Even as the pandemic began to relax its hold on the economy in 2021, restaurants that were otherwise ready to reopen or expand often found themselves constrained by lack of labor, and had to switch to limited hours and reduced menus. Many owners said their former workers had moved on to jobs in industries ranging from grocery stories to retail warehouses. (Douglas’ labor pains were so acute that in early 2021, he was seen waiting tables at his own Seatown Rub Shack & Fish Fry.)
Even now, the Seattle-area restaurant and bar labor force hasn’t recovered: through February, it was still down 2.5% compared with February 2019, according to state data.
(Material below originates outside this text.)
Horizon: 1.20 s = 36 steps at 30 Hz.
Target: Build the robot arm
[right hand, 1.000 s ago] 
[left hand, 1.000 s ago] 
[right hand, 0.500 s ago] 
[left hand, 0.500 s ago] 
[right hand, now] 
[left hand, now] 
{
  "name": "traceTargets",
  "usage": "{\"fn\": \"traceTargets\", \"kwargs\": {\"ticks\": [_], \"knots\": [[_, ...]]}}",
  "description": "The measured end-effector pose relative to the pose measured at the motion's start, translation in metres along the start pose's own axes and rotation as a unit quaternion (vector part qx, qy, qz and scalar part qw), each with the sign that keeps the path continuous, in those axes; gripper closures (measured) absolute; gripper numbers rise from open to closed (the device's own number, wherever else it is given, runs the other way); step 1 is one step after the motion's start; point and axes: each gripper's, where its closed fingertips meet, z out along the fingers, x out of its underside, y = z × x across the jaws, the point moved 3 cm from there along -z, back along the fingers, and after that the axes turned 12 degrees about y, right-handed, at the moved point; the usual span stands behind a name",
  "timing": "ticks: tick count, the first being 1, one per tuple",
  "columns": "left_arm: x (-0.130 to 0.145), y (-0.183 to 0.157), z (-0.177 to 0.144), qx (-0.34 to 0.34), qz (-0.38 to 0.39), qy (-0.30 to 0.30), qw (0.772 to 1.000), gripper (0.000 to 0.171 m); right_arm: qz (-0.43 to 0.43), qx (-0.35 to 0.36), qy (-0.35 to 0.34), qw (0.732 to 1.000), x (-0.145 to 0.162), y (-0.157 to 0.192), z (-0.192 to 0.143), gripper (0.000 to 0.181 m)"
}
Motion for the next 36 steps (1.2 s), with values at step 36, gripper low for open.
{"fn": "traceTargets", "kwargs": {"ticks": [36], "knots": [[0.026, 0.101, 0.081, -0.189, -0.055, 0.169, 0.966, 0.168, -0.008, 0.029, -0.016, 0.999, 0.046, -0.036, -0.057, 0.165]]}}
And it’s not merely a question of finding bodies: Many of Seattle’s most successful restaurants had highly experienced staffs and management teams that had taken years to build.
During the COVID closures, “we were ripped apart as a team,” Douglas told The Seattle Times in June 2021. “I lost 40-year employees, 30-year employees, 25-year employees, you know, friends. We were just torn apart and this was a traumatic affair. And the idea that it has to be cookie-cutter on the way back [to reopening] is not realistic and nor is it fair.”
Another major obstacle: debt. The average full-service restaurant located in Washington accrued $160,000 in COVID-related debt during the first year of the pandemic, “which is several years of their profit,” Anton said. Much of that debt lies with 55% of restaurants that didn’t receive assistance under the federal Restaurant Revitalization Fund of 2021, Anton said.
Douglas’ Sea-Town Restaurants received $10 million from the RRF, according to a 2021 Freedom of Information Act data release.
Anton said one key factor going ahead is how those restaurants that did not get Restaurant Revitalization Funds fare this year. “Do they reopen? Do they just get out?” Anton said, adding that he thinks this fall will be when many of those restaurateurs “make their final decisions.”
Douglas, on his part, is in the “reopen” column — at least for Palace Kitchen. But in a sign of just how badly downtown Seattle’s restaurant scene was battered by COVID, Douglas said he likely won’t reopen his event space, the Palace Ballroom, or the taqueria Cantina Leña, and will likely let those leases expire in spring 2024.